### [Provided data]
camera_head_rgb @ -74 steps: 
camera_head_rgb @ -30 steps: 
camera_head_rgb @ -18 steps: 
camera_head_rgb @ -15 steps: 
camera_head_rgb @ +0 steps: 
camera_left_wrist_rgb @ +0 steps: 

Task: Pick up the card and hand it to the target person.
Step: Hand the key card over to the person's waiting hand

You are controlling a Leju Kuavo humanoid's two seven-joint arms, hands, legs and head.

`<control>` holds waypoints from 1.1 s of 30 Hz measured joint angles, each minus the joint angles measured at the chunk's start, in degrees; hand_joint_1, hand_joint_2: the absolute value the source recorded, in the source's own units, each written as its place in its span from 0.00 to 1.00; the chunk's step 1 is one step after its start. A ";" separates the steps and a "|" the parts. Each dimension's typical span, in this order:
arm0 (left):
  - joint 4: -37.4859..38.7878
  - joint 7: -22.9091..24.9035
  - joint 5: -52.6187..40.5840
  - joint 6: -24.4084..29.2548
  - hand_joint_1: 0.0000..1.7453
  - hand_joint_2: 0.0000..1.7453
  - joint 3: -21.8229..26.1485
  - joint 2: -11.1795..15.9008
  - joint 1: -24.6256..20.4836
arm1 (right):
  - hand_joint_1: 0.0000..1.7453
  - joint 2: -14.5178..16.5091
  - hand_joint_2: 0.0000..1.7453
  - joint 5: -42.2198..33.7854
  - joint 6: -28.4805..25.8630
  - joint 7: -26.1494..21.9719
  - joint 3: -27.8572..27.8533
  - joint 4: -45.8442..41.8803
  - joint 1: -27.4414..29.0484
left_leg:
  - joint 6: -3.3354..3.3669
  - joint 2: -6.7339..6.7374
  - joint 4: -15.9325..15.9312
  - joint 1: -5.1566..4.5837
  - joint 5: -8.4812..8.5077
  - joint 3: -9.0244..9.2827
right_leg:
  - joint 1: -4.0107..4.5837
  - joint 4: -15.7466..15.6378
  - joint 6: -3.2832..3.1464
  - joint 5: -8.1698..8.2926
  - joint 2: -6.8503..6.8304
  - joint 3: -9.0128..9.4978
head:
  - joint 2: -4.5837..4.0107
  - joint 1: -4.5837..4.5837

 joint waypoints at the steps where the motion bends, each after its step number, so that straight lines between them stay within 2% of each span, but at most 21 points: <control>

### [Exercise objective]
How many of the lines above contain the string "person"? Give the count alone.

### [Expected answer]
2